Palestinian Armed Group

Palestinian National Liberation Front (in Arabic: جبهة التحرير الوطني الفلسطيني) was a Palestinian political and military organization, based amongst Palestinian refugees in Syria. That fought for the liberation of Palestine (Gaza Strip and West Bank), under occupation by the State of Israel. The group existed 1968-1972.

== History ==
Establistment:

The PNLF was founded and organized in 1968 it had approximately 500 fedayeen. They were led by a Palestinian nationalist politician Hassan Sabarini, a leading member of the Palestinian National Council, the legislative body of the Palestine Liberation Organization (PLO).

1968–1972:

The PNLF carried out attacks against Israeli armed forces in Palestinian and Israeli territory.
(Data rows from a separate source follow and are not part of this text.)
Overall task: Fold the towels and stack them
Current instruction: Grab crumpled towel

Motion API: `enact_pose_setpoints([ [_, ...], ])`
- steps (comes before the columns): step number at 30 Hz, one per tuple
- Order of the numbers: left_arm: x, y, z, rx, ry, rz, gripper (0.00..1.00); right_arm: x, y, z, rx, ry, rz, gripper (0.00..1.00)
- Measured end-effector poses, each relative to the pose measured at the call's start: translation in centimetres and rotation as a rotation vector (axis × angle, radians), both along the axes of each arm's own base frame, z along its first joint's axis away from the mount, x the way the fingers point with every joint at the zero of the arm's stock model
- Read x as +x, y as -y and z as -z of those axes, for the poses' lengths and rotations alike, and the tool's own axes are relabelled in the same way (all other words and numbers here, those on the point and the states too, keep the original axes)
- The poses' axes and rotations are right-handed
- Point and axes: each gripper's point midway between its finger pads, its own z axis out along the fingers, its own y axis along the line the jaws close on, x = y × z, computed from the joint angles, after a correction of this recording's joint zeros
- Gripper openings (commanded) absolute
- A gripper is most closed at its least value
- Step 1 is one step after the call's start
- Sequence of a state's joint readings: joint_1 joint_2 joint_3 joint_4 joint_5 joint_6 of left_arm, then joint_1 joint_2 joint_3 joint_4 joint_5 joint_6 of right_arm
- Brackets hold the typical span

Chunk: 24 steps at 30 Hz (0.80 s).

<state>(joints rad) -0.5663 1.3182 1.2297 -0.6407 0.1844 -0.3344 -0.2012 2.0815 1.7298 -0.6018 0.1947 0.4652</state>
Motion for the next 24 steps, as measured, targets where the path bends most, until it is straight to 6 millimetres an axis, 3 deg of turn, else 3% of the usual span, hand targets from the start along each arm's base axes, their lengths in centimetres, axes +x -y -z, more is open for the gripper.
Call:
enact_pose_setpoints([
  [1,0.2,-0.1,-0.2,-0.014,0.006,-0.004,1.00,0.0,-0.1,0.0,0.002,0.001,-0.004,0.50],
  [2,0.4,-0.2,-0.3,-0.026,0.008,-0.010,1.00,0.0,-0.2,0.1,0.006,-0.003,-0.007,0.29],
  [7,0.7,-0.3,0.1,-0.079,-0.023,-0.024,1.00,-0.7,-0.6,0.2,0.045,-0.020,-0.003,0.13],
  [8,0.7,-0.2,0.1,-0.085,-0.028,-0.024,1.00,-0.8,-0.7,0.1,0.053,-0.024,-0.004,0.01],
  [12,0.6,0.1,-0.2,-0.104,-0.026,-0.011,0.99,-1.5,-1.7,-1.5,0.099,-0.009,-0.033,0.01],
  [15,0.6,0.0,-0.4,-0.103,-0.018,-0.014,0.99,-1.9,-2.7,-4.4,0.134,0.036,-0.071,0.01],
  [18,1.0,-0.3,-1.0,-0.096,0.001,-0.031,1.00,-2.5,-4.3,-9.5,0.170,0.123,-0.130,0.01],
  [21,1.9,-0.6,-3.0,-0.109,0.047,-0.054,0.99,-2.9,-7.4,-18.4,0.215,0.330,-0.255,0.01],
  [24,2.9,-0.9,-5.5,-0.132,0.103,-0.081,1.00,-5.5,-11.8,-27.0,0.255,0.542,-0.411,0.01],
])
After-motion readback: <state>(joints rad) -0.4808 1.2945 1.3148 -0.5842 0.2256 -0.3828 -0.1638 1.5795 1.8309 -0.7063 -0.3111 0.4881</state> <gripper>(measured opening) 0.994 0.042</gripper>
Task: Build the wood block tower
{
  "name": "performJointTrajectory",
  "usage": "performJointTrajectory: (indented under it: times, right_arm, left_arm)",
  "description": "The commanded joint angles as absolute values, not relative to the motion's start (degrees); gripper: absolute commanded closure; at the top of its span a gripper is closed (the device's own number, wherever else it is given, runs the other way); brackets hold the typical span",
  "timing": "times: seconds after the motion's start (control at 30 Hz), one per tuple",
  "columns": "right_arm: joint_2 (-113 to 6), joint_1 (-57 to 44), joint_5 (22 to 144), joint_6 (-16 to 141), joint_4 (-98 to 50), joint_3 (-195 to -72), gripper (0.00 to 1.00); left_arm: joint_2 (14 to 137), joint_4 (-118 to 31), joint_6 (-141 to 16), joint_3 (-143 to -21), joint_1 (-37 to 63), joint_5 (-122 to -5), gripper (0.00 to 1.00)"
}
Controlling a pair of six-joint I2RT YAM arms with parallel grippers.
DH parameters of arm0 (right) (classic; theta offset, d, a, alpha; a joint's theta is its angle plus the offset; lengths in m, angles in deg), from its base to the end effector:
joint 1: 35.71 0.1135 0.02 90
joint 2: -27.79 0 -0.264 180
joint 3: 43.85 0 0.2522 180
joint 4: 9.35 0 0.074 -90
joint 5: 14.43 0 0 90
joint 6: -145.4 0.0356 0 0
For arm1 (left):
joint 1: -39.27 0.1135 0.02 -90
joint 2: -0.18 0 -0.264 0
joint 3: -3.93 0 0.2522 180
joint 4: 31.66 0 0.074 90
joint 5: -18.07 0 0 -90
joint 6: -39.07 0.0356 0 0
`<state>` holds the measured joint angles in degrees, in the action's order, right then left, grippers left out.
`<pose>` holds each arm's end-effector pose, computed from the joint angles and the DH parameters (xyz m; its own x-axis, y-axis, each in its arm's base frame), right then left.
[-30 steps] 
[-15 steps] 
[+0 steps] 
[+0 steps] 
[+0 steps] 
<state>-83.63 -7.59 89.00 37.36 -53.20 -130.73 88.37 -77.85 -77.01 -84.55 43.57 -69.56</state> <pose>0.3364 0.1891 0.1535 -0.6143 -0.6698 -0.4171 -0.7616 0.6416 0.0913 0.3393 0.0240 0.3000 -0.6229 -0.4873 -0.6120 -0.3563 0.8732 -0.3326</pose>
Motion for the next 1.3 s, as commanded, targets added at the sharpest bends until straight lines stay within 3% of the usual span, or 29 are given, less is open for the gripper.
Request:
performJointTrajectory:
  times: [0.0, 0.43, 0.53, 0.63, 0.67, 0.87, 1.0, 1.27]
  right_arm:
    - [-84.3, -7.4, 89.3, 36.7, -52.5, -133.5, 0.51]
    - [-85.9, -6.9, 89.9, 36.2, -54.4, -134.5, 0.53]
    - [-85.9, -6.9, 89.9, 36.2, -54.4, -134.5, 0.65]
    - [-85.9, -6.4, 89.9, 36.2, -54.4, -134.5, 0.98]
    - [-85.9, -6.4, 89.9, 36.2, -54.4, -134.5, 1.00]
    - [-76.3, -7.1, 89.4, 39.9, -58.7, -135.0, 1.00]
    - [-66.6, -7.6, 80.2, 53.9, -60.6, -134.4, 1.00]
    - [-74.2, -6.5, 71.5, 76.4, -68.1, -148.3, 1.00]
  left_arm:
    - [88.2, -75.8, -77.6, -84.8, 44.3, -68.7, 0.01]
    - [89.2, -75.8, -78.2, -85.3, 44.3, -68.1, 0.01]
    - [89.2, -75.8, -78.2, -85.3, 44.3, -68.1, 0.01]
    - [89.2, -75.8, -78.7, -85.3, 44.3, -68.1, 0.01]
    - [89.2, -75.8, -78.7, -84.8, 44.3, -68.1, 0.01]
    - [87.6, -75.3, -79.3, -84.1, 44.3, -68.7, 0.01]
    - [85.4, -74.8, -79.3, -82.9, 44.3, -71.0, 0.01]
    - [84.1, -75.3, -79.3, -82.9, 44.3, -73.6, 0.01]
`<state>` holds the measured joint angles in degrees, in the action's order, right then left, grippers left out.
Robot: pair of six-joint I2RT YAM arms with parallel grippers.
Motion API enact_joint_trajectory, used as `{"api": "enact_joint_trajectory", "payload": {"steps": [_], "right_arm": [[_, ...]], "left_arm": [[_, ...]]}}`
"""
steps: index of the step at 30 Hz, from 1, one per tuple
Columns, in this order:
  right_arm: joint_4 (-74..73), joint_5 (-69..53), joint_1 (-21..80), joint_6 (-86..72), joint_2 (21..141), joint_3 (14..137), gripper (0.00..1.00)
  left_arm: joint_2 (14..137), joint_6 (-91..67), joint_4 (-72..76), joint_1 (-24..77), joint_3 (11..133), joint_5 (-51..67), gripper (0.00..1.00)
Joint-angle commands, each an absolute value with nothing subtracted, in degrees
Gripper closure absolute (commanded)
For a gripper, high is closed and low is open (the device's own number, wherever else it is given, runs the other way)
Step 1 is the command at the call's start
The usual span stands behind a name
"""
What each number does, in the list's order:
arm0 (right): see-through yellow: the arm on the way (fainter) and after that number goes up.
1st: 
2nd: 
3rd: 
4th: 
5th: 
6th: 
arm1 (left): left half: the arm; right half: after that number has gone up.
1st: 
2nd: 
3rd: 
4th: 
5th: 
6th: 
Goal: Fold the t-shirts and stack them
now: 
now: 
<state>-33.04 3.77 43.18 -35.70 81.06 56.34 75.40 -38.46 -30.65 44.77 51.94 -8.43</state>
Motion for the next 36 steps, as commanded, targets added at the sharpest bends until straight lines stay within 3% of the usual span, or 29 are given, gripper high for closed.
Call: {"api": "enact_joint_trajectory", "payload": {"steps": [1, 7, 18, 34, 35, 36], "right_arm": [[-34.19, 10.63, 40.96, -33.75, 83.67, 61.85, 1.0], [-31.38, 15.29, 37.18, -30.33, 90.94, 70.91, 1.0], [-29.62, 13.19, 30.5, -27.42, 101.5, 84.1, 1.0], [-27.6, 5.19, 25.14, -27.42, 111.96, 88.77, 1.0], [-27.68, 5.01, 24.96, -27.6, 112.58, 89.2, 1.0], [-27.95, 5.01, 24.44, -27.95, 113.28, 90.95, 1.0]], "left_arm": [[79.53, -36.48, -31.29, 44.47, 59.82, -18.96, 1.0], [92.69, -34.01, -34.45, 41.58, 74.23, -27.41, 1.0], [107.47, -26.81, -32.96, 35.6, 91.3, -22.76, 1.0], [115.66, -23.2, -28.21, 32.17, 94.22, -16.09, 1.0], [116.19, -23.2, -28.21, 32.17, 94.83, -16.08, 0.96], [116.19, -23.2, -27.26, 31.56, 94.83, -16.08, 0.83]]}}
They used guerrilla tactics against the Israel Defense Forces, Sabotage, and targeted assassination of prominent members of Israeli society. During the 1968–1970 War of Attrition. The Fedayeen of the Palestinian National Liberation Front assisted the Egyptians. The Egyptian military hoped to retake the lost territory with heavy artillery attacks, at sea, and the sinking of an Israeli warship, using fighter aircraft that had recently been acquired by the Soviets. Gamal Abdel Nasser hoped to expel the Israeli troops militarily or with international support. The conflict ended in 1970, with both sides declaring victory in the conflict.

Dissolution:

After the war. The PNLF war against Zionism and imperialism ceased to exist in 1972. Most of its former members joined Yasser Arafat's Fatah guerrilla forces.